** AVAILABLE DATA **
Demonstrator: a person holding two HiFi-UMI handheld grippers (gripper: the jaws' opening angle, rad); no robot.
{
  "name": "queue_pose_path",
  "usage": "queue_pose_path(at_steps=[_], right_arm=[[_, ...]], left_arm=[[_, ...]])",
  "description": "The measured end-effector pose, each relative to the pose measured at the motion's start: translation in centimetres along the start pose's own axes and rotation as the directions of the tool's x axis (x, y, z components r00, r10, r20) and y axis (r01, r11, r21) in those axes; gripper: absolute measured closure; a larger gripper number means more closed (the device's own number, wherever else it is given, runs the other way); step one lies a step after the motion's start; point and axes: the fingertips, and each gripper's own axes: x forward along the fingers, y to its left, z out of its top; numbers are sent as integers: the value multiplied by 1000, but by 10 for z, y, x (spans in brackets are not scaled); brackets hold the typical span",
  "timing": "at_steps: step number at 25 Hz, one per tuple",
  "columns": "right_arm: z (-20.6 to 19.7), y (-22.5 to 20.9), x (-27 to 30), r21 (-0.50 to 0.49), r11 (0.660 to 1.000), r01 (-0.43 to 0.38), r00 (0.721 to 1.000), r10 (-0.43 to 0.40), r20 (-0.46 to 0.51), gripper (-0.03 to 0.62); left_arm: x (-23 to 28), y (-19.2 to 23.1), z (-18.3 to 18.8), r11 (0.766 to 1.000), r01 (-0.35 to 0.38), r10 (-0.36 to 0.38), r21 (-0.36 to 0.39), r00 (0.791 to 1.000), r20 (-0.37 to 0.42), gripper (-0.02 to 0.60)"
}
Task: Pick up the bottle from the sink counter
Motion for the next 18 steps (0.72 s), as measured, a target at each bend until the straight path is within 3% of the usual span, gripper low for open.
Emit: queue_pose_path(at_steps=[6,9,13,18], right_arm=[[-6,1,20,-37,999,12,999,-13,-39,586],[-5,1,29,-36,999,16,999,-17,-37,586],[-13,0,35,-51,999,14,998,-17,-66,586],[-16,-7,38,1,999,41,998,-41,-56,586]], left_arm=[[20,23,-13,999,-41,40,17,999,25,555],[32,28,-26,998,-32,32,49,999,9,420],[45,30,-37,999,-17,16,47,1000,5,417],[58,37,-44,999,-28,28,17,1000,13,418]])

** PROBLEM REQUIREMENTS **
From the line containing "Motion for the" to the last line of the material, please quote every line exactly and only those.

** WRITTEN RESPONSE **
Motion for the next 18 steps (0.72 s), as measured, a target at each bend until the straight path is within 3% of the usual span, gripper low for open.
Emit: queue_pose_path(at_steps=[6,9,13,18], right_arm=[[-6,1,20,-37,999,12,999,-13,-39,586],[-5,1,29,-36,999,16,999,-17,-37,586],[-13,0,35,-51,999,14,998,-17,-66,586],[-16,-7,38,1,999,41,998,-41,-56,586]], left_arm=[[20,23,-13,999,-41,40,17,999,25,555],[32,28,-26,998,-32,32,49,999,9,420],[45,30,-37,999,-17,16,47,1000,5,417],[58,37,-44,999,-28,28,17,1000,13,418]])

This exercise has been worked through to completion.